Page 75 of The Chain

“It’s so obvious: two-one-nine-four.”

“What’s that?”

“Harry Styles’s birthday! Oh my God, I have a million messages.”

“You have to tell people you were sick.”

“I will. But I want to go to school Monday. What day is it tomorrow?”

“Monday.”

“I wanna go to school.”

“I don’t think that’s a good idea. I want you to get checked out by a doctor.”

“I’m fine. I want to go to school! I want to see everybody.”

“Are you sure?”

“I don’t want to be cooped up in a house again.”

“Well, no school bus, not anymore. I don’t know what I was thinking.”

“Hey, where’s my stuffed bunny? Where’s Marshmallow?” Kylie asks.

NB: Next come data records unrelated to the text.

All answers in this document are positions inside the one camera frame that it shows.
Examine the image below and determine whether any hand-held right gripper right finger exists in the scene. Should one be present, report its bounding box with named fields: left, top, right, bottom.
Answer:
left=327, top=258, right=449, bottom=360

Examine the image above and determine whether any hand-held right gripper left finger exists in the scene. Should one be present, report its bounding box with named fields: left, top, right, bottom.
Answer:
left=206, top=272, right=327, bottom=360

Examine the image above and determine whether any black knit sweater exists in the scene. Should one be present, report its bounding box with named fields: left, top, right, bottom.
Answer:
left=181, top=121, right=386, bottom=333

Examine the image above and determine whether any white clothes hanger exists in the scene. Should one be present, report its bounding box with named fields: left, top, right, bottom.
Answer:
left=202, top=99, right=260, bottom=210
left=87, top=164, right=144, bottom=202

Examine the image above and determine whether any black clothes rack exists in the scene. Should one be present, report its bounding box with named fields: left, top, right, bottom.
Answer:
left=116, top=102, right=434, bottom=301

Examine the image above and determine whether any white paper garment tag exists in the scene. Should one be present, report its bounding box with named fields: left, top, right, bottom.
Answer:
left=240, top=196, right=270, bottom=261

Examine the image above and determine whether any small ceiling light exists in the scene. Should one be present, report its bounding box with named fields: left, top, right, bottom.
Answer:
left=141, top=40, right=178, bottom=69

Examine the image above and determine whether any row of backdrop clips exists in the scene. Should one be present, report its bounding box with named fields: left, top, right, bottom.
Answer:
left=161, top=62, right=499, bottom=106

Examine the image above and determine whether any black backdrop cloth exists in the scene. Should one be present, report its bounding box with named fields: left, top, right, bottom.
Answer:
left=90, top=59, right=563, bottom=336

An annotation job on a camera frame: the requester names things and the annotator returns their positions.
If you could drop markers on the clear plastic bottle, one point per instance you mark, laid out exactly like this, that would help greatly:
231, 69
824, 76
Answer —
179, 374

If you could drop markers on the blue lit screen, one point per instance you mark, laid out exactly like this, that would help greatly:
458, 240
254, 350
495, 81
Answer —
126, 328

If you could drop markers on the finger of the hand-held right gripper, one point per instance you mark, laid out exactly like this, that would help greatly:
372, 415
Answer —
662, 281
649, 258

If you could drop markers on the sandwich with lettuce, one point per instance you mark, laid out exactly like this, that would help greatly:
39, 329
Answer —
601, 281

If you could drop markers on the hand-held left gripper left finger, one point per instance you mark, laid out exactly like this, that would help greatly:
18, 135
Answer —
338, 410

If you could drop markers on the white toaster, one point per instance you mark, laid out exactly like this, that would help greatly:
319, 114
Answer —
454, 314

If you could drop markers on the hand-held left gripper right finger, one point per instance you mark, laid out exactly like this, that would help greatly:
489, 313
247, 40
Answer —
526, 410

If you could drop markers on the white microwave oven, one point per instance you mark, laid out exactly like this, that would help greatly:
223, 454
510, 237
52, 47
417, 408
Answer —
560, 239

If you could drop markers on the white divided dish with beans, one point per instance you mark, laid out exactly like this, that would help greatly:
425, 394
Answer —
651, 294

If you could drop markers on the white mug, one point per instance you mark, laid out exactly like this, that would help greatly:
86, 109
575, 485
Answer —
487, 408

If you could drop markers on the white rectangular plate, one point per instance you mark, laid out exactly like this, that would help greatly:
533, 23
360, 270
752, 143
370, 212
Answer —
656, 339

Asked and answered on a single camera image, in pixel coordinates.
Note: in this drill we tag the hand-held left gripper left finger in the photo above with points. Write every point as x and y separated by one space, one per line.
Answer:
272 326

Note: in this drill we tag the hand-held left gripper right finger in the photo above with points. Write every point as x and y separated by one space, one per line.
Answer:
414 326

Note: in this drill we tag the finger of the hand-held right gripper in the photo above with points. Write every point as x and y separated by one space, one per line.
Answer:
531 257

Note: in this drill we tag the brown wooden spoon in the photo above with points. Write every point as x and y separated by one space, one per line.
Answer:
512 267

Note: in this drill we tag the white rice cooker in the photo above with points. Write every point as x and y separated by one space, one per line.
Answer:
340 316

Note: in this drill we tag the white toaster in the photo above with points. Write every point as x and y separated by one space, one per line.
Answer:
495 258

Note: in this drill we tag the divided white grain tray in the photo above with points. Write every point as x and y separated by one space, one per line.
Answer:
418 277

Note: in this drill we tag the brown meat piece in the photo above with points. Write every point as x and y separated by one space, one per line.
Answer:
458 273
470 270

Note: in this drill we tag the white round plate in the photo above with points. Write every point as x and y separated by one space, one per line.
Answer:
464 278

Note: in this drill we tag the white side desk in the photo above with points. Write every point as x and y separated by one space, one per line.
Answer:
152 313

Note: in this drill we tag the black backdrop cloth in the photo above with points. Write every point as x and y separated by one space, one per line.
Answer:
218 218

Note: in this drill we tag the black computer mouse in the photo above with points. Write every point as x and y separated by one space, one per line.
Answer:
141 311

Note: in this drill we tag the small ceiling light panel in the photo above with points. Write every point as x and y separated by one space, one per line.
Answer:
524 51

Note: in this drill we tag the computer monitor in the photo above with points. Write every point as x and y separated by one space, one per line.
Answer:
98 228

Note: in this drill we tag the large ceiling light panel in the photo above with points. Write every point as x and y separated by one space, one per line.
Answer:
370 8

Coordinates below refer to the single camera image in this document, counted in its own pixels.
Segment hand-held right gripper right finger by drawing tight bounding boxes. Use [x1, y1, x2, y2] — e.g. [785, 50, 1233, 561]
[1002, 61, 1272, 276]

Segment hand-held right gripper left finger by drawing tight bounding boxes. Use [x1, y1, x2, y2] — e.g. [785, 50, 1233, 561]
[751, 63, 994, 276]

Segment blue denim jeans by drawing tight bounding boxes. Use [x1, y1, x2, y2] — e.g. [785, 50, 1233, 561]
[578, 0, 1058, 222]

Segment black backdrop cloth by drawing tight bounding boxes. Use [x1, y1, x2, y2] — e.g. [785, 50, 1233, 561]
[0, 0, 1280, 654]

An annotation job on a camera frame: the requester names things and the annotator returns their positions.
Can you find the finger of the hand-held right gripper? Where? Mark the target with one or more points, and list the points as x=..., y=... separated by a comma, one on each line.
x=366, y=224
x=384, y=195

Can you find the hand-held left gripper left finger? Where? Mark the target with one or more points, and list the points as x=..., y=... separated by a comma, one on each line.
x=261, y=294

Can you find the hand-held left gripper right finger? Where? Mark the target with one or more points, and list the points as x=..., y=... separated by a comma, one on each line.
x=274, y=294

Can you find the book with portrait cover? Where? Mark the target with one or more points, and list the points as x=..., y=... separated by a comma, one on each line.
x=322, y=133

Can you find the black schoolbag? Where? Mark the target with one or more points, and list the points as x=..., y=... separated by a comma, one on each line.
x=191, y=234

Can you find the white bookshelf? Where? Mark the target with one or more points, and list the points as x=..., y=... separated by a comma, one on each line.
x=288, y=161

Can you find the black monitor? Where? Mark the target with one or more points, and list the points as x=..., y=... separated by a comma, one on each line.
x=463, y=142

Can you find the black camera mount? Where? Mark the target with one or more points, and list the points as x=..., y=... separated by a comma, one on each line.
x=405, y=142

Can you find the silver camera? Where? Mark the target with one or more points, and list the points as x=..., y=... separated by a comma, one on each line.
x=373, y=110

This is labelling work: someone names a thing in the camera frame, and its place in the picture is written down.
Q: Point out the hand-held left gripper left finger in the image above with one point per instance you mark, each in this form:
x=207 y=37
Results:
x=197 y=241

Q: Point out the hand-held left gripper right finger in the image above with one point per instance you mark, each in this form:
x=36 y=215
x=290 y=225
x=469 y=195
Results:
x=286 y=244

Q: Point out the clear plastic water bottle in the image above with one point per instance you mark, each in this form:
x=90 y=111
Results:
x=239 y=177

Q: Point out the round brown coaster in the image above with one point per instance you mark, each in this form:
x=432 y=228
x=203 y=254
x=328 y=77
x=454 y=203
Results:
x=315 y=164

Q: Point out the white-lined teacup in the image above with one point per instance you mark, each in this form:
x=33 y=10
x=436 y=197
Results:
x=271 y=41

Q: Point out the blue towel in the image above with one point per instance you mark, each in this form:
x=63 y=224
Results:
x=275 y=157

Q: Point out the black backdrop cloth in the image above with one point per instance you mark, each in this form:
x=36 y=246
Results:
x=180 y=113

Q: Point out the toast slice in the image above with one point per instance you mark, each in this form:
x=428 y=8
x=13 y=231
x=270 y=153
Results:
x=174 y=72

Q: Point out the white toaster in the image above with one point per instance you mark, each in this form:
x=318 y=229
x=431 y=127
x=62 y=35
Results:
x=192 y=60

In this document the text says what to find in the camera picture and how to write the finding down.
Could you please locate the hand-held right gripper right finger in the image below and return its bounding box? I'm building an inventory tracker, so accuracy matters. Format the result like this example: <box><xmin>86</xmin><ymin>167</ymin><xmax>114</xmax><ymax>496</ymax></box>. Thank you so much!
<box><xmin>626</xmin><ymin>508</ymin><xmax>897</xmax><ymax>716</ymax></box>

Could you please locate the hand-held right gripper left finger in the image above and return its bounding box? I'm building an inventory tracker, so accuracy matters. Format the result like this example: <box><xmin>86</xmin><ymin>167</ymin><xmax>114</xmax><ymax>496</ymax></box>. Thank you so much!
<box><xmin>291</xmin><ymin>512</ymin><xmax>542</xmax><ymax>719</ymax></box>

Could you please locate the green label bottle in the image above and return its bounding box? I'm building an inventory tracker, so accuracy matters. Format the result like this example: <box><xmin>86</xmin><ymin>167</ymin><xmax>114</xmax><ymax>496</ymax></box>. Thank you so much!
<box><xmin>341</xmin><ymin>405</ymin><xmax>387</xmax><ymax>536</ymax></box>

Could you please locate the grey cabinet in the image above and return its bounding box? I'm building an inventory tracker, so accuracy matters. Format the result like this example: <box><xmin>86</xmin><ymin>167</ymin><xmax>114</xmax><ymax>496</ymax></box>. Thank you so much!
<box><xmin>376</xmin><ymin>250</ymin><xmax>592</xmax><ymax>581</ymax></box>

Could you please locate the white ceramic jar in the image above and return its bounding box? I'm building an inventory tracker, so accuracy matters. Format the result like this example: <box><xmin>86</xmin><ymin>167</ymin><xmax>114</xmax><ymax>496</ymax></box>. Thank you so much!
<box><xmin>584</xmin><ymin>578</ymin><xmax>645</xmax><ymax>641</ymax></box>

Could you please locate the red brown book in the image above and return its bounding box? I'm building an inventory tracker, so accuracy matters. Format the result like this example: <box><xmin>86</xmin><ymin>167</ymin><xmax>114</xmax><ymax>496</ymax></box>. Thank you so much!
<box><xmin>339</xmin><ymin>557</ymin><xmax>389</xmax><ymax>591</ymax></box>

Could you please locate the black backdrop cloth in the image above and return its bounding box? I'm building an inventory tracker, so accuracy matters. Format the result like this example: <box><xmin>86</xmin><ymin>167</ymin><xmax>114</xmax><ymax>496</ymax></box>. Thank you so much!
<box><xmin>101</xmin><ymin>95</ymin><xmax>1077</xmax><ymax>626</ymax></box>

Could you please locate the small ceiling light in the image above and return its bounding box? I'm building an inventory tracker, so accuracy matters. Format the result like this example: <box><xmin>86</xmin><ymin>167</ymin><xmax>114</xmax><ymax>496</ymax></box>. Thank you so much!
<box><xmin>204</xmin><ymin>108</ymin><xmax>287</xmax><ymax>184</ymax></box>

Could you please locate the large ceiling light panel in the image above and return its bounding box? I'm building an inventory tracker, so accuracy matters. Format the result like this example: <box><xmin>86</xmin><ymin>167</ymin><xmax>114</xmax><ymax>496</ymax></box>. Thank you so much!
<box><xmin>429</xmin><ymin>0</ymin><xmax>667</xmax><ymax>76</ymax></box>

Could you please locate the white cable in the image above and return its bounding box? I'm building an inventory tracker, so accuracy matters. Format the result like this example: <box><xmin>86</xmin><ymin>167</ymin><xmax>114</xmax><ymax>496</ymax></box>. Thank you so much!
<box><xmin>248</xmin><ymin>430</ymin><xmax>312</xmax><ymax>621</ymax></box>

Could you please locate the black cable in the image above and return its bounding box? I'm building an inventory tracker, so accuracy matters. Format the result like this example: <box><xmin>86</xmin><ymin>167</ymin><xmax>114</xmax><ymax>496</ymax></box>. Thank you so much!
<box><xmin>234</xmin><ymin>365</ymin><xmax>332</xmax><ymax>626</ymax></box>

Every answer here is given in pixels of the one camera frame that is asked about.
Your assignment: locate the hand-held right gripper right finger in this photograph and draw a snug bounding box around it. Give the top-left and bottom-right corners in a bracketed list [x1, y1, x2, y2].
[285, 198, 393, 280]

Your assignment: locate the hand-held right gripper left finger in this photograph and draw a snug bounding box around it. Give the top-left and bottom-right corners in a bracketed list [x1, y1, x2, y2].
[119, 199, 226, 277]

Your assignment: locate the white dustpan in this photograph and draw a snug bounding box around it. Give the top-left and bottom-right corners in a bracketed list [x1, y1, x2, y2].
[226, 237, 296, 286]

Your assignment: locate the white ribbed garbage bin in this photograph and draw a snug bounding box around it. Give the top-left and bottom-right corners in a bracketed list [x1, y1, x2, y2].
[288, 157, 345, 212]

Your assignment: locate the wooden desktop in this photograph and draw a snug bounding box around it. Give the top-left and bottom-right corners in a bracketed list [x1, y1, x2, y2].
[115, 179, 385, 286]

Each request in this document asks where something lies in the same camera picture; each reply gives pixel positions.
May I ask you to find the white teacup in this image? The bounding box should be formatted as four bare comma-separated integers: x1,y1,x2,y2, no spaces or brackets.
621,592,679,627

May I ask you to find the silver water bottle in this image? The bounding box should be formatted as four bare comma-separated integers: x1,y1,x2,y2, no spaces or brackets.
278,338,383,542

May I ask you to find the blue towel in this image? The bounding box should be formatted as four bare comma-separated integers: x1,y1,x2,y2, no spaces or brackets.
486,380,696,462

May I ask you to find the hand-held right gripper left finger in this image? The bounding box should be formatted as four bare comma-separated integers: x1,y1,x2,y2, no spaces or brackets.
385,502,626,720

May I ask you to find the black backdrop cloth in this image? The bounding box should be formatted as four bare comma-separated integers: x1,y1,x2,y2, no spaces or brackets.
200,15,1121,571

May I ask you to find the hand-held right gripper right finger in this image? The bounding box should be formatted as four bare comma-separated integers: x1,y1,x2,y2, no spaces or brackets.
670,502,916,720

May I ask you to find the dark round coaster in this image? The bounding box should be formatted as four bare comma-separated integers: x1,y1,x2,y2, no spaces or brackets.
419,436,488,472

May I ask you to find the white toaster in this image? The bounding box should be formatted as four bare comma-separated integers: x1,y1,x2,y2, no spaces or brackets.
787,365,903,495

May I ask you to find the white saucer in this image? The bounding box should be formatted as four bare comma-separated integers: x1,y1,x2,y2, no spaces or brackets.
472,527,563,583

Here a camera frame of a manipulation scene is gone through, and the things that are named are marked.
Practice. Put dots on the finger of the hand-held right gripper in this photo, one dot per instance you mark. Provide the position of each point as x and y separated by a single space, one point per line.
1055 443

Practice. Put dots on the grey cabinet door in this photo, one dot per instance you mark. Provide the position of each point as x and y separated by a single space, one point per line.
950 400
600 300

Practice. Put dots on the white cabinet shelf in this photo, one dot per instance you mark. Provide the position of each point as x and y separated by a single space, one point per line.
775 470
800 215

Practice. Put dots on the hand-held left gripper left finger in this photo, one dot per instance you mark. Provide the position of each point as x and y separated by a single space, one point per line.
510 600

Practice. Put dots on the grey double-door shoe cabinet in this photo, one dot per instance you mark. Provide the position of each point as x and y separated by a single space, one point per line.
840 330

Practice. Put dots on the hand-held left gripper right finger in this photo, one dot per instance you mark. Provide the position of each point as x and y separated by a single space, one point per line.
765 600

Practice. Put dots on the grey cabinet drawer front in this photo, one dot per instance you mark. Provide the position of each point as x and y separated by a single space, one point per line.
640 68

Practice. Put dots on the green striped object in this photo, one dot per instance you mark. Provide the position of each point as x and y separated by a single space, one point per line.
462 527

“I’ll get Marshmallow back for you tonight.”

“He’s not lost?”

“No.”

Kylie sends texts to her friends, who are probably all sleeping. She and Rachel lie in bed and watch her favorite YouTube clips: A-Ha’s “Take On Me” video, the Monty Python fish-slapping dance, half a dozen videos from the rap group Brockhampton, the bit inDuck Soupwhere Groucho is suspicious of his own reflection.

Kylie showers and asks for some alone time, and when Rachel goes to check on her half an hour later, she is fast asleep. Rachel collapses on the couch and weeps.

Pete comes back at six in the morning and puts a couple of logs on the fire. “Everything OK over there?” Rachel asks.

“Amelia is still asleep.”

Pete makes a pot of coffee and they sit by the fire.

Everything seems back to the way it was before. Fishing boats heading out into the Merrimack. Bernstein on WCRB. TheGlobearriving in its plastic wrap in front of the house.

“I can’t believe she’s home,” Rachel says. “There were times when I thought I’d lost her forever.”

They watch the logs whiten and slowly turn to ash. Rachel’s phone rings.Unknown Caller. She answers it on speaker.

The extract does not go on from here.